Pour progresser dans leur carrière, les femmes devraient plus souvent apprendre à dire "non". C'est ce qu'affirme la chercheuse en économie Linda Babcock dans une étude relayée par Forbes. Professeure à la prestigieuse Université de Carnegie Mellon, elle s'est penchée sur la tendance qu'ont les femmes à toujours accepter de rendre service à leurs collègues après s'être rendue compte qu'elle-même passait énormément de temps dans sa journée à s'acquitter de tâches et de faveurs qui ne lui incombaient pas et qui n'avait aucun impact sur ses performances ou l'avancement de sa carrière.
Suite à ce constat, Linda Babcock a décidé d'agir. Avec quatre amies universitaires elles aussi trop enclines à rendre service, elles ont créé le club "Je ne peux pas dire non". L'objectif ? Étudier les raisons pour lesquelles les femmes se montrent si serviables et les effets sur l'avancement de leur carrière.
Déjà auteure de travaux sur la façon dont les femmes risquent de perdre 500 000 dollars au cours de leur carrière en ne négociant pas leur premier salaire, Linda Babcock a cette fois-ci publié une étude sur la façon dont les femmes ne décrochent pas de promotions parce qu'elles ont tendance à accepter beaucoup plus souvent que leurs homologues masculins de rendre des services non-promouvables.
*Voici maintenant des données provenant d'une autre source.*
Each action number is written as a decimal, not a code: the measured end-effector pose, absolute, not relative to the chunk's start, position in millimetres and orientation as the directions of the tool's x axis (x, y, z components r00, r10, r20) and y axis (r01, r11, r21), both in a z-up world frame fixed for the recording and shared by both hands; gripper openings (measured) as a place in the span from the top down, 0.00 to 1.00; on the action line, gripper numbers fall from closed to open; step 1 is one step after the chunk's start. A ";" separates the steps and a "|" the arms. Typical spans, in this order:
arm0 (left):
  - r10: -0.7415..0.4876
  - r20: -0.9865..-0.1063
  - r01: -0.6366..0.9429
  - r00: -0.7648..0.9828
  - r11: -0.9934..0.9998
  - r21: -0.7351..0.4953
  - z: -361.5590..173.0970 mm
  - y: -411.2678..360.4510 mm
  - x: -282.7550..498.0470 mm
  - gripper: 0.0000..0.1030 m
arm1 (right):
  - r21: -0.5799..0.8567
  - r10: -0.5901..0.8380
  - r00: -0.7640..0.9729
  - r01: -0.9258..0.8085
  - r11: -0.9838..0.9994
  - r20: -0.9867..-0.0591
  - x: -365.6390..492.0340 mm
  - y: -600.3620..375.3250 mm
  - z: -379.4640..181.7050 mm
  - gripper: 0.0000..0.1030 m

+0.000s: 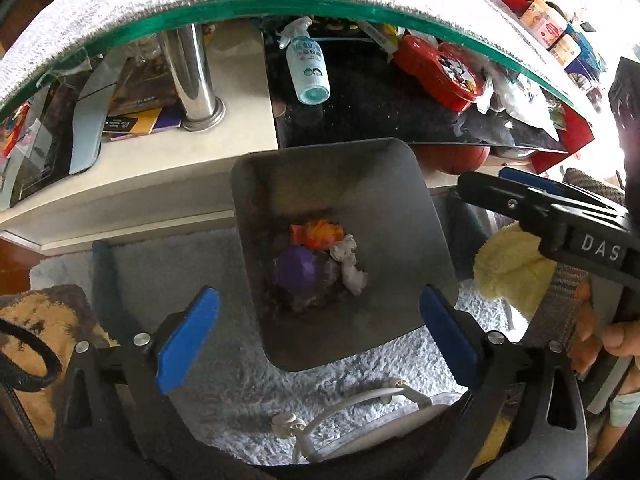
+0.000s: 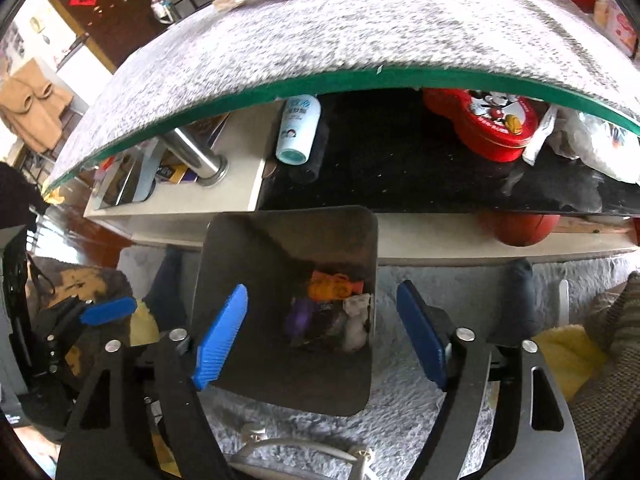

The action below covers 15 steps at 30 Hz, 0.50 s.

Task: Collect trash
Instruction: 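Reach the right tool to the red ornament while the left tool reaches the white tissue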

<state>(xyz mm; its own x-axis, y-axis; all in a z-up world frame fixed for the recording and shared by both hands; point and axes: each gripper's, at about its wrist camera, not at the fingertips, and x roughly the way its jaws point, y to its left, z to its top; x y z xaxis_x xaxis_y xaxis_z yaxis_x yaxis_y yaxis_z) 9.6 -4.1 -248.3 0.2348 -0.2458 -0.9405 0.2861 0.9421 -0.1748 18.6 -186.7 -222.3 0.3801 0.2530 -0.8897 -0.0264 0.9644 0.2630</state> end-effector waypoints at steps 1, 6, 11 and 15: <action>-0.245 -0.939 0.286 0.241 0.943 -0.173 -245.9 -3.6 9.9 0.08 | 0.262 0.251 0.385 -0.025 0.965 -0.888 19.2 -187.5 -219.4 0.20; -0.241 -0.923 0.281 0.300 0.947 -0.156 -218.4 -0.7 14.6 0.08 | 0.267 0.244 0.441 -0.010 0.964 -0.864 26.8 -196.4 -189.6 0.18; -0.245 -0.903 0.280 0.353 0.949 -0.148 -186.5 0.6 26.0 0.08 | 0.271 0.233 0.514 0.000 0.963 -0.826 42.1 -209.6 -150.6 0.17; -0.249 -0.884 0.275 0.396 0.950 -0.145 -160.6 1.4 40.6 0.08 | 0.253 0.205 0.555 0.011 0.967 -0.806 58.7 -223.5 -127.4 0.17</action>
<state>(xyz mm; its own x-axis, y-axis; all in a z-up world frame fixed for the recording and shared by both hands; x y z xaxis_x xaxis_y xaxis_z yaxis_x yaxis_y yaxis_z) 40.6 1.4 -160.6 0.3957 -0.2493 -0.8839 0.2752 0.9504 -0.1448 58.7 -223.5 -127.4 0.5553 0.2050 -0.8060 0.0108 0.9673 0.2535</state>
"Lorsque vous avez besoin que quelqu'un vous rende service, les femmes et les hommes sont plus susceptibles de demander de cette faveur à cette femme, explique Lise Vesterlund, professeure d'économie et cheffe de département à l'Université de Pittsburgh qui cosigne l'étude. Une des raisons qui explique ceci est que les femmes acceptent de rendre service plus facilement."
Plus étonnant encore : les femmes elles-mêmes ont davantage tendance à abuser de la gentillesse de leurs collègues féminines. Lorsqu'elles ont besoin d'un coup de main, elles sont plus enclines à le demander à une femme plutôt qu'à un homme.
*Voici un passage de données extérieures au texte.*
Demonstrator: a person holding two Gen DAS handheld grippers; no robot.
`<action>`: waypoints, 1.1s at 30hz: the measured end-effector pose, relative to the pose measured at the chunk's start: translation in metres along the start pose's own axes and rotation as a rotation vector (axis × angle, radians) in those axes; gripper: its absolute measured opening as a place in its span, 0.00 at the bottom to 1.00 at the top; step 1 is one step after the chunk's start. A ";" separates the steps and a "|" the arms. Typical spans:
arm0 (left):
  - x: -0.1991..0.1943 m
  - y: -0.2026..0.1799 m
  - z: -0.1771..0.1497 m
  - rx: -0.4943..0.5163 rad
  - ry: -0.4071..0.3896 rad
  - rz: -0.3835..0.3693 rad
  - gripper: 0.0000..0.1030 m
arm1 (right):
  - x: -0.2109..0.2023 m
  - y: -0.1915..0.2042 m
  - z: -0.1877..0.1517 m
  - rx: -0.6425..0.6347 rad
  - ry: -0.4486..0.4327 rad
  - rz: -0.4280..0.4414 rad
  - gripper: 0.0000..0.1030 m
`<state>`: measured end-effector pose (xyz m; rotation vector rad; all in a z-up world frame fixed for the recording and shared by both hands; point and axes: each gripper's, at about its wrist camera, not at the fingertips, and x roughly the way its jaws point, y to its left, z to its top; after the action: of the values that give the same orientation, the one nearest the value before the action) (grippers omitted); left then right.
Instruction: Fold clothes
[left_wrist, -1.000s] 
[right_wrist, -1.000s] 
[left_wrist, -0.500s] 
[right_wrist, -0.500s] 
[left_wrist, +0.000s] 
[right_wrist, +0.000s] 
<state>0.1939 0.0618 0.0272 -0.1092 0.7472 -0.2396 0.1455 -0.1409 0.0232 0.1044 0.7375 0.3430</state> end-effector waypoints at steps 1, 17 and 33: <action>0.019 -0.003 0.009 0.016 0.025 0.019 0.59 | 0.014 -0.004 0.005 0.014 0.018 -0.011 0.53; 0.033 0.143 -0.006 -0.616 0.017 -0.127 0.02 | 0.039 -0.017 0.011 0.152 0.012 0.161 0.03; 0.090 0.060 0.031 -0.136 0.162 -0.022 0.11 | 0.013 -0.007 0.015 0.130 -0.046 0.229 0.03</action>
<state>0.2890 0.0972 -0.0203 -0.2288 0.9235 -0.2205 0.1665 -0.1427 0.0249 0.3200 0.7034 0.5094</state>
Dans un groupe dominé par les hommes, les femmes sont aussi les premières à proposer leur aide. Et un homme sera plus disposé à se montrer serviable si la personne qui lui demande une faveur est un homme.
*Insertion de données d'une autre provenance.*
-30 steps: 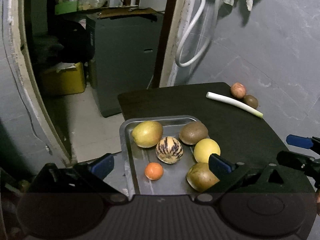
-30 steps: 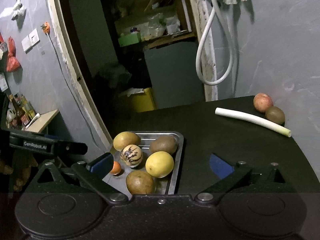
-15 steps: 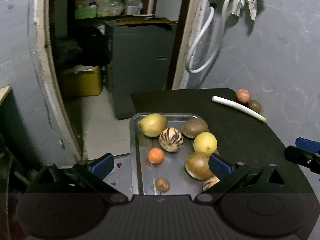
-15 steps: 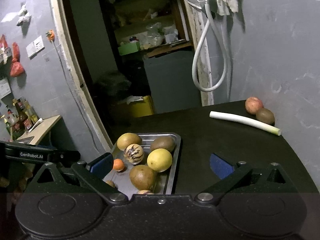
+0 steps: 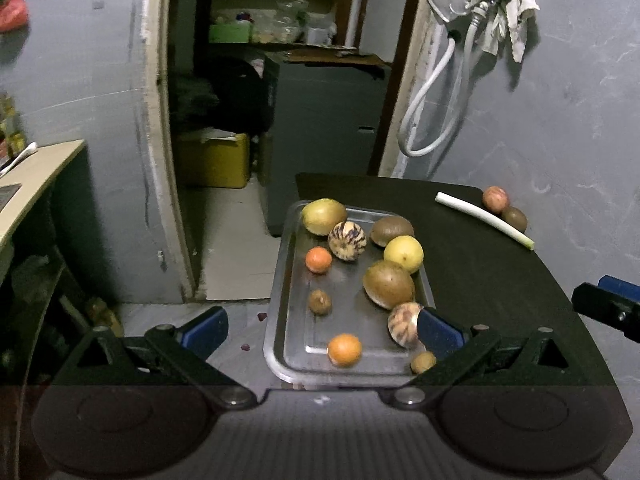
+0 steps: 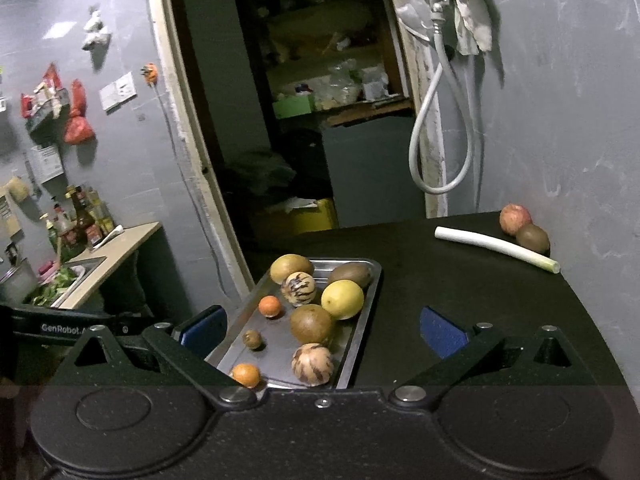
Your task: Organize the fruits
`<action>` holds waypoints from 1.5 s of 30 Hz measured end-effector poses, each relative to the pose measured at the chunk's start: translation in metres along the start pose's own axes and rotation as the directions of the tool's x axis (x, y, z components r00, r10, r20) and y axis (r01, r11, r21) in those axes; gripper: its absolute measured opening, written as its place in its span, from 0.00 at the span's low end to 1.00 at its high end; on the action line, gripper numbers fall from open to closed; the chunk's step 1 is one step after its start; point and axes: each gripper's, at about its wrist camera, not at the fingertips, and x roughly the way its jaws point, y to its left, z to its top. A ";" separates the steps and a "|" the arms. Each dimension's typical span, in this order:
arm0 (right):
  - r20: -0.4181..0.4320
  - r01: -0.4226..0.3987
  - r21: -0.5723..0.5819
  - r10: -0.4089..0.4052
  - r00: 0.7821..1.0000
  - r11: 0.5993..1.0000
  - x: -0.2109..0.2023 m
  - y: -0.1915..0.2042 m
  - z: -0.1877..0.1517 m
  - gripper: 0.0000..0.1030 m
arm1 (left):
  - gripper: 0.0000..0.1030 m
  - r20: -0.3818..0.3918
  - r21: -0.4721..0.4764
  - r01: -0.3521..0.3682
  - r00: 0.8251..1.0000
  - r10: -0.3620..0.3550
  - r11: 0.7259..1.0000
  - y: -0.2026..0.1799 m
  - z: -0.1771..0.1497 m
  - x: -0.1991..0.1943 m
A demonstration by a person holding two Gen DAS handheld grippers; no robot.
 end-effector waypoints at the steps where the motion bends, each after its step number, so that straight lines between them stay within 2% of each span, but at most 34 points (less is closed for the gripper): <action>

Cette disparité a des conséquences très nettes sur la carrière des femmes : toujours disposées à apporter leur aide aux autres, elles ont tendance à accepter des faveurs qui ne les aideront en rien à décrocher une promotion ou une augmentation de salaire. Résultat : tandis que les hommes poursuivent leur carrière, les femmes restent encore et toujours bloquées sous le fameux plafond de verre.
Pour l'équipe de chercheuses, changer les choses n'incombe pas seulement aux femmes qui n'arrivent pas à dire non. C'est du devoir de toutes et tous de prendre conscience qu'ils sont plus susceptibles d'abuser de la gentillesse des femmes, et donc de renverser la tendance.
Car dire "non" coûte aussi aux femmes, qui risquent de pâtir de remarques désagréables ou d'une mauvaise réputation auprès de leurs collègues. "Quelque chose auquel les hommes ne sont pas confrontés", explique Linda Babcock. De plus, rappelle-t-elle, ces tâches qu'elles acceptent d'accomplir sont souvent considérées comme étant d'un statut hiérarchique inférieur, ce qui réduit la façon dont est perçu le travail des femmes.
Il incombe donc à toute l'équipe de travail de ne pas demander toujours à la même personne de rendre service. Le manager a aussi son rôle à jouer en veillant bien à ce les services soient rendus équitablement au sein de l'équipe qu'il ou elle dirige. C'est en corrigeant cette perception erronée des femmes au travail que ces dernières oseront enfin refuser poliment lorsqu'elles ont le sentiment qu'on abuse de leur bonté.
De leur côté, les trois auteures de l'étude continuent d'assister régulièrement à des réunions du club "Je ne peux pas dire non", qui attire régulièrement de nouveaux membres. Ensemble, les participantes apprennent à refuser poliment d'aider d'accorder des services qui n'auront pas d'impact sur l'avancement de leur carrière. Leur idée a d'ailleurs fait des émules puisque trois clubs nationaux "Je ne peux pas dire non" ont vus le jour aux États-Unis.